Panel explores potential for criminal justice reform in state

Wisconsin needs to do more to reduce recidivism in the criminal justice system—including changing laws to better support former offenders—according to a panel of activists, who spoke Monday night at Grace Episcopal Church.

Panelists included Rev. Joseph Ellwanger, a member of the Milwaukee Transitional Jobs Collaborative, Shanyeill McCloud of Clean Slate Milwaukee, Minister William Harrell and Frank Davis, lead organizer of Madison Organizing in Strength, Equality and Solidarity, which advocates for criminal justice reform in the state.

The panel was held in light of a state hearing Wednesday in which representatives will meet to examine criminal justice reform in the state.
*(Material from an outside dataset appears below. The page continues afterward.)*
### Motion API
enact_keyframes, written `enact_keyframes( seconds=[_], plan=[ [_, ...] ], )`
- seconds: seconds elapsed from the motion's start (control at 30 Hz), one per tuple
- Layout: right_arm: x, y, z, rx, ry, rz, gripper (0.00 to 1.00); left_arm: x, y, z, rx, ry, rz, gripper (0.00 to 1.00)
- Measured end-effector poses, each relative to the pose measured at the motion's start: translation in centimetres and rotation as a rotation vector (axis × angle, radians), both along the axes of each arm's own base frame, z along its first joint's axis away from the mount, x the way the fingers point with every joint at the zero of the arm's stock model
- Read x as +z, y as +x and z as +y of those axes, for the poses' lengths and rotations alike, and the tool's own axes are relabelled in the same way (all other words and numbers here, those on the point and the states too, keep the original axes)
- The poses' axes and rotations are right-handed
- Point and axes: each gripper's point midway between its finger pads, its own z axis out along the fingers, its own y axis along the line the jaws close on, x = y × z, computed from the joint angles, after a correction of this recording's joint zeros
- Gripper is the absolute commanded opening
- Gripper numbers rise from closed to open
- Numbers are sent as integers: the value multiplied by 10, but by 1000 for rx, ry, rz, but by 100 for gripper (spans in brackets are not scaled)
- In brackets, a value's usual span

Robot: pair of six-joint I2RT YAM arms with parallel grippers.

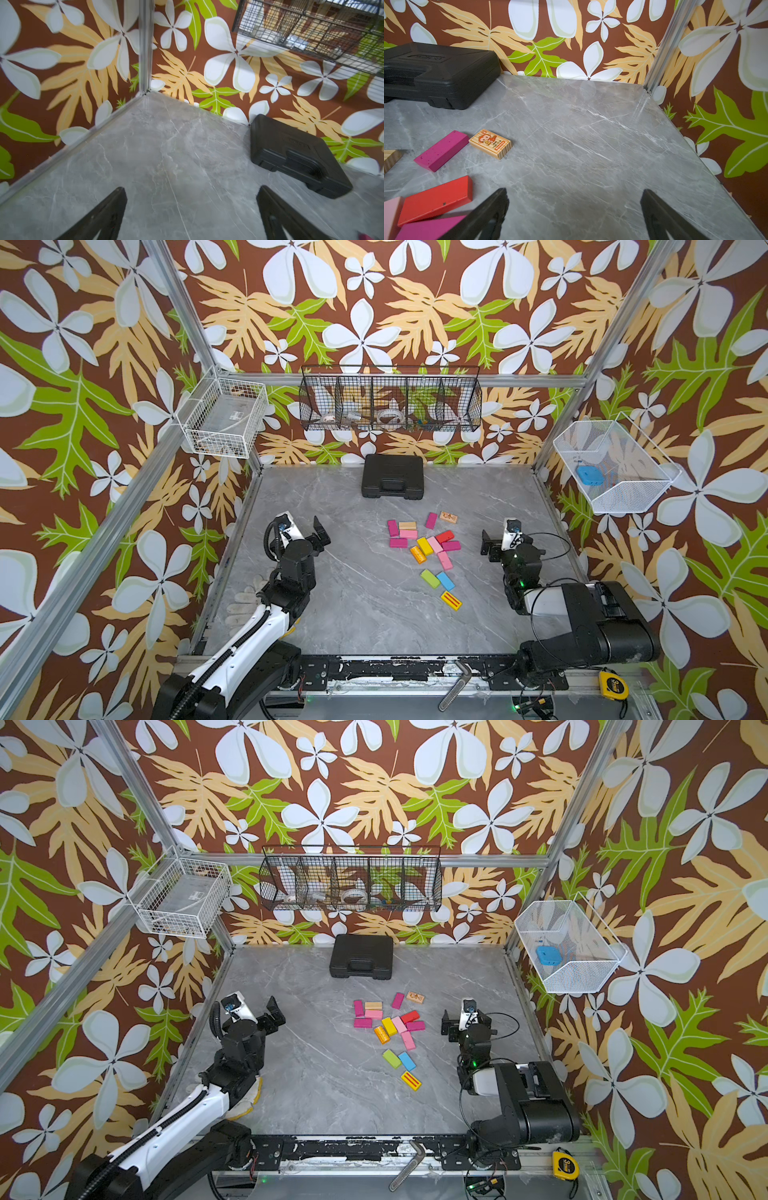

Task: Assemble the number 7 with building blocks
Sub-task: Move the building block to the center of the board.

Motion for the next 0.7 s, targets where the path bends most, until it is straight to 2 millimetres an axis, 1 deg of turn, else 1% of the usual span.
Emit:
enact_keyframes(
  seconds=[0.13,0.27,0.3,0.4,0.47,0.6,0.7],
  plan=[
    [0,0,0,-4,-1,-1,99,-16,-4,-20,-71,-22,49,100],
    [3,0,-2,-18,-5,-2,99,-23,0,-41,-135,-25,82,100],
    [6,2,-3,-25,-6,1,99,-25,2,-47,-152,-22,94,100],
    [38,15,-5,-44,-5,-49,99,-31,9,-65,-196,-9,131,100],
    [51,19,-4,-50,-6,-57,99,-33,14,-80,-233,-4,148,100],
    [61,25,-4,-64,20,-11,99,-39,25,-106,-292,7,187,100],
    [72,32,1,-54,49,17,99,-45,37,-119,-319,5,214,96]
  ],
)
The last time the state’s Legislative Council met to discuss this issue was in 2009. Since then, crime rates in Wisconsin have increased by 12 percent.

Ellwanger spoke of the importance of transitional jobs and the necessity of providing accessible and affordable housing and community support to people coming out of prison. Minister Harrell added that transitional jobs eliminate “some of the barriers facing people coming from prison being reintroduced into society” and help them to obtain the means to acquire “housing, a driver's license, help them pay child support, etc.”

McCloud also stressed the importance of changing Wisconsin's expungement law, which allows first-time offenders to make their public records private, to be retroactive.

The state must “focus on expungement of criminal records as an effort to remove barriers to housing and higher education and all the other restrictions that come along with having convictions,” McCloud said.

Davis, who was previously incarcerated, offered insight into the issue of crimeless revocation, when the Department of Corrections re-incarcerates previous offenders for violating parole rules. He said this can lead to offenders winding up back behind bars.

Despite the multiple issues presented in the forum, panel members remain hopeful.

“The ideal outcome would be for this legislative study committee to actually decide two or three pieces of legislation that they are going to craft and introduce in the new session in January that will bring reform to our prison system that needs radical reform,” Ellwanger said.